The lipid membrane composition of cerebral tissue from five patients, age 12-30 years, and from 14 age-matched controls was studied at the Department of Psychiatry and Neurochemistry and Pediatrics, University of Goteborg, Goteborg, Sweden. A selective loss of myelin-associated lipids and an enrichment of gangliosides was demonstrated in the temporal white matter. The ganglioside pattern showed an increase of astroglial cell-associated gangliosides and reduced proportions of gangliosides GDla and GTlb. The fatty acid compositions of ethanolamine phosphoglyceride, choline phosphoglyceride, and galactosylceramide were normal. [1]

COMMENT: There is as yet no specific biochemical marker for Rett syndrome. These changes in lipid membranes are thought to be secondary, confirming the neuropathologic finding of slight demyelination in Rett syndrome. PET studies performed on six patients with Rett syndrome at the Division of Child Neurology, National Center Hospital for Mental Disorders, Kodaira, Tokyo, Japan showed that cerebral blood flow and oxygen metabolism were abnormal and the cerebral metabolic rate of oxygen and oxygen extraction fraction were low. Impaired oxidated metabolism in Rett syndrome is suggested by this study. [2]

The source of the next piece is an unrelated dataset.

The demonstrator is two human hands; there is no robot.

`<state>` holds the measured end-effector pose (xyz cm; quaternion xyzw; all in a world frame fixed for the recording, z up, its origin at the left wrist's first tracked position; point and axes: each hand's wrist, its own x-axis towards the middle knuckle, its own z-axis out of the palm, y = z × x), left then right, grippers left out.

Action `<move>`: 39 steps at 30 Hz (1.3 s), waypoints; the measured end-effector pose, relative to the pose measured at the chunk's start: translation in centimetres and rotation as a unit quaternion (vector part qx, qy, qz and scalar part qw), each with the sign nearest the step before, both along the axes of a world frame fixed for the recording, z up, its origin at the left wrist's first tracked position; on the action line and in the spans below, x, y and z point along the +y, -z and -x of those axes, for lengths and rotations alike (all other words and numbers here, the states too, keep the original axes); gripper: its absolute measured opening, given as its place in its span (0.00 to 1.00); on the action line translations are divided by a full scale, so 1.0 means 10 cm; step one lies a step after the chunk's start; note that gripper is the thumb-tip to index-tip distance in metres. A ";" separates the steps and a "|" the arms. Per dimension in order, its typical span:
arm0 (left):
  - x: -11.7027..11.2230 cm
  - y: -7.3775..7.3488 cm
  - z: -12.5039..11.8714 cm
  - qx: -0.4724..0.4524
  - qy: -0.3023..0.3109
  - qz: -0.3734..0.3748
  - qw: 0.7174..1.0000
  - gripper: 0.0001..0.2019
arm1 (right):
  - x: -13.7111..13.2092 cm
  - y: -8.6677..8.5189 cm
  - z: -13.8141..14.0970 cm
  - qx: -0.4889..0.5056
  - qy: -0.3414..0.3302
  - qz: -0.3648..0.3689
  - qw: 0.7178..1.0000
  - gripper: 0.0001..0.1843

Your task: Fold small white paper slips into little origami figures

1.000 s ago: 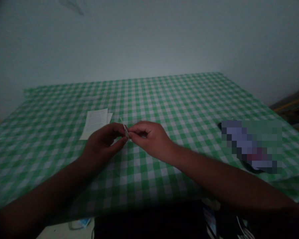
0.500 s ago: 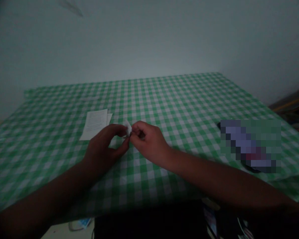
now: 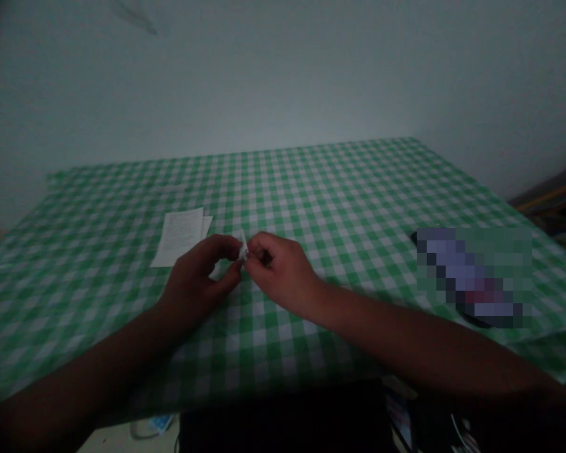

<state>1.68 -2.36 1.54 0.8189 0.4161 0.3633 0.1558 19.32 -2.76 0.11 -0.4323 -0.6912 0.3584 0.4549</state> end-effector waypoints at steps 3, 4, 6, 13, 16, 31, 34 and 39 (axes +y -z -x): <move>0.00 0.01 0.00 -0.018 -0.003 0.019 1.000 0.10 | 0.01 -0.02 -0.01 -0.013 0.004 -0.017 1.000 0.04; 0.00 0.01 0.00 -0.019 -0.005 0.025 1.000 0.09 | 0.01 -0.02 -0.01 -0.020 0.005 -0.026 0.999 0.04; 0.00 0.01 0.01 -0.017 -0.006 0.027 0.999 0.08 | 0.01 -0.03 -0.02 -0.033 0.004 -0.045 0.998 0.03; 0.03 -0.01 0.04 -0.017 0.008 0.010 1.000 0.06 | 0.02 -0.05 -0.03 -0.061 0.010 -0.076 0.995 0.05; 0.03 -0.01 0.04 -0.024 0.020 0.013 0.999 0.07 | 0.01 -0.06 -0.03 -0.063 0.013 -0.075 0.995 0.05; 0.14 0.08 0.12 -0.129 0.072 0.095 0.984 0.07 | 0.15 -0.06 -0.11 0.042 -0.074 -0.080 0.993 0.03; 0.15 0.08 0.12 -0.118 0.071 0.081 0.987 0.06 | 0.16 -0.04 -0.11 0.084 -0.078 -0.061 0.992 0.03; 0.15 0.09 0.12 -0.107 0.074 0.082 0.988 0.05 | 0.19 0.00 -0.12 0.109 -0.078 -0.015 0.991 0.01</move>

A significant increase in B-endorphin in the cerebrospinal fluid, an elevation of the CSF/Plasma B-endorphin ratio and a decrease in CSF Cortisol are reported in a study of 15 girls with Rett syndrome at the Unite de Neuropediatrie, Centre Gui de Chauliac, Montpellier, France. The plasma Cortisol and B-endorphin levels were similar in the patient and control groups [3]. The authors comment that the inconsistent nature of the CSF endorphin increase exclude its use as a biologic marker of Rett syndrome.